櫻イミト

悪魔の往く町の櫻イミトのレビュー・感想・評価

悪魔の往く町(1947年製作の映画)
4.0
「グランド・ホテル」(1932)でアカデミー作品賞を受賞したエドマンド・グールディング監督による心理サスペンス。「ナイトメア・アリー」(2021)と同原作の最初の映画化作品。原題は「NIGHTMARE ALLEY(悪夢の路地)」

見世物一座のスタン(タイロン・パワー)は、花形のジーナから透視術の秘密を教わり、恋人のモリ―とともに独立。読心術師として人気を博していくいくが、野心のあまり手法がエスカレートしていき。。。

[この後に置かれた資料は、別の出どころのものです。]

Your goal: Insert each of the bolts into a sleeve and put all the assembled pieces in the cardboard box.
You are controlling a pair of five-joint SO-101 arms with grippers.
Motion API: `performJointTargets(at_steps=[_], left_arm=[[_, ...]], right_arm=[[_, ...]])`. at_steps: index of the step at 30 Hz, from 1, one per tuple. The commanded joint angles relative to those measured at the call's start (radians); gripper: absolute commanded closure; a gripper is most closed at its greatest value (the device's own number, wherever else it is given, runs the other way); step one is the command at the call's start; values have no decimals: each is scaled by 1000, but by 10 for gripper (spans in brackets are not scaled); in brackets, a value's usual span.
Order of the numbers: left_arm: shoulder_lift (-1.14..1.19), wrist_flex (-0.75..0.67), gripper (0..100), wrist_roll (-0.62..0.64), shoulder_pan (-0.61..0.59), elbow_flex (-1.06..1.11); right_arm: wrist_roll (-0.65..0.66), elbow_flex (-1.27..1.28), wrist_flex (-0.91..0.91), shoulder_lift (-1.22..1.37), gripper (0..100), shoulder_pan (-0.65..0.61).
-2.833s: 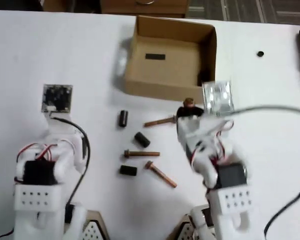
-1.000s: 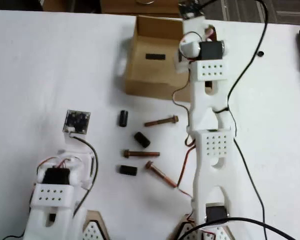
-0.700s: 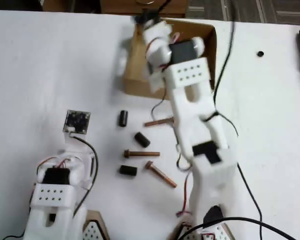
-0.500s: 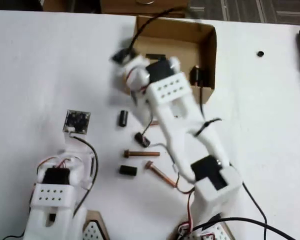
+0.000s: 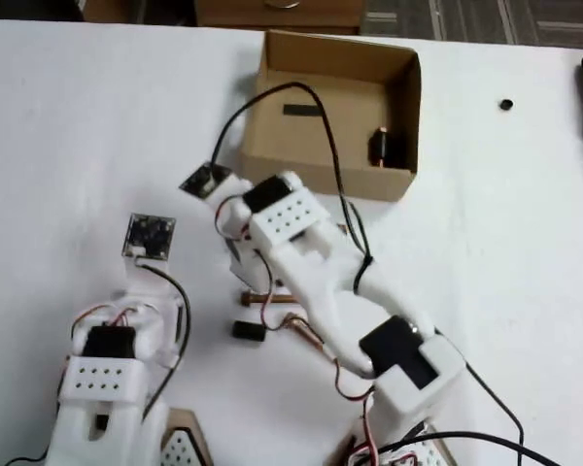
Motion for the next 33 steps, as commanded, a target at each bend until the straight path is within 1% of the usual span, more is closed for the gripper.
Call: performJointTargets(at_steps=[1, 5, 10, 14, 20, 23, 30, 31, 33], left_arm=[[-2, -15, 979, 3, -8, -2], [-2, -15, 979, 3, -6, -2], [-2, -15, 979, 3, -6, -2], [-2, -15, 979, 3, -6, -2], [-2, -15, 979, 3, -6, -2], [-2, -15, 979, 3, -6, -2], [-2, -15, 979, 3, -6, -2], [-2, -15, 979, 3, -6, -2], [-2, -15, 979, 3, -6, -2]], right_arm=[[-2, 121, -189, -119, 619, -1], [-2, 265, -343, -211, 632, 4], [-2, 321, -364, -220, 765, -1], [-2, 330, -371, -205, 829, 4], [5, 319, -421, -70, 842, 5], [2, 288, -406, -12, 842, 18], [6, 276, -412, 25, 844, 35], [6, 276, -412, 25, 850, 36], [6, 276, -410, 27, 902, 36]])
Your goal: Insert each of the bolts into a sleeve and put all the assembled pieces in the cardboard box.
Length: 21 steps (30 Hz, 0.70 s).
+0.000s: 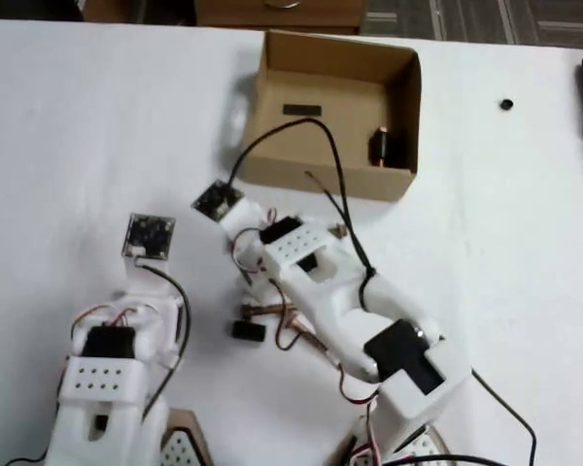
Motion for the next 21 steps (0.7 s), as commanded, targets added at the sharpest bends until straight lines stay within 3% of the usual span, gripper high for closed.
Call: performJointTargets(at_steps=[1, 2, 12, 21], left_arm=[[-2, -15, 979, 3, -6, -2], [-2, -15, 979, 3, -6, -2], [-2, -15, 979, 3, -5, -4], [5, 69, 978, -25, -8, -157]], right_arm=[[6, -17, -2, 13, 944, 15], [6, -17, -2, 13, 984, 15], [-2, -17, 24, -39, 978, 19], [-61, -15, 67, -515, 978, 206]])
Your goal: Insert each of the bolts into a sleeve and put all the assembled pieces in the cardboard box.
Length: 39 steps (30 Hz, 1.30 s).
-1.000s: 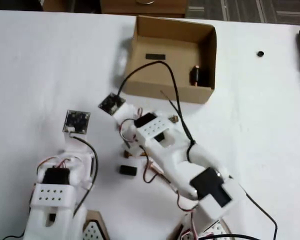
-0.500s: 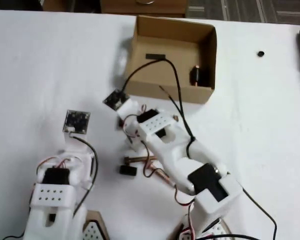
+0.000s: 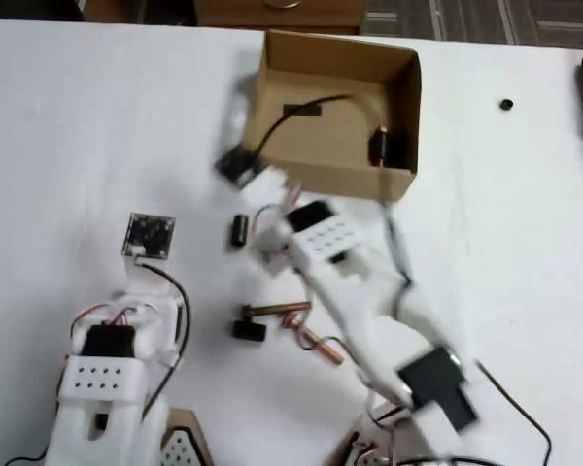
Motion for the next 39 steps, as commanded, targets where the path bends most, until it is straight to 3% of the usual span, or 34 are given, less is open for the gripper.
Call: performJointTargets(at_steps=[1, 13, 17, 22, 28, 39], left_arm=[[5, 38, 978, -57, -5, -154], [29, 35, 976, -373, 301, -415], [215, 31, 970, -448, 330, -558], [591, 52, 889, -476, 338, -846], [968, 164, 876, -572, 427, -1181], [1464, 322, 876, -629, 597, -1684]], right_arm=[[-23, -14, 50, -257, 978, 108], [-14, -8, 271, -719, 978, 619], [57, -8, 346, -753, 978, 794], [64, 5, 386, -757, 978, 998], [63, 114, 315, -834, 978, 1089], [23, 542, 53, -1270, 978, 1032]])
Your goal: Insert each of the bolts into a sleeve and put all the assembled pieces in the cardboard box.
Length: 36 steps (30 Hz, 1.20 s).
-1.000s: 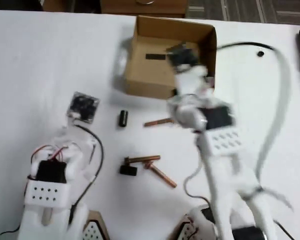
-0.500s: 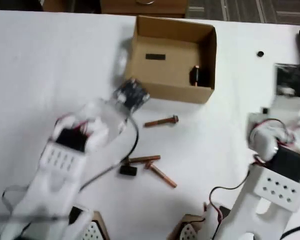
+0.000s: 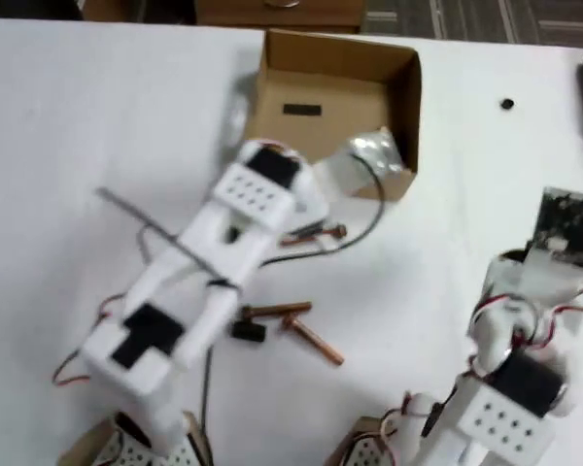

大きな謎を残すカルト作だった。最初はトリックを使った透視だったのが、徐々に他人との心理戦になっていく。そこに悪だくみを持つ心理療法士が入ってきて混乱し始める。そして最後には、観客も誰が本当の話をしているのかわからなくなる・・・。極めつけがパトカーのサイレン音で、それが映画の中で実際に鳴っている音なのか、主人公の幻聴を表現するための演出音なのかが、最後まで観客に知らされないのだ。何だか、読むと気が狂う小説「ドグラ・マグラ」を思い出した。

位置づけとしてはフィルム・ノワール作品なので、陰影あるモノクロ映像も楽しめる。前半のカーニバル見世物シーンも個人的に好み。ラストはエンターテイメント作品の枠をはみ出さないように納めているが、謎の不安を残すユニークな怪作だと思う。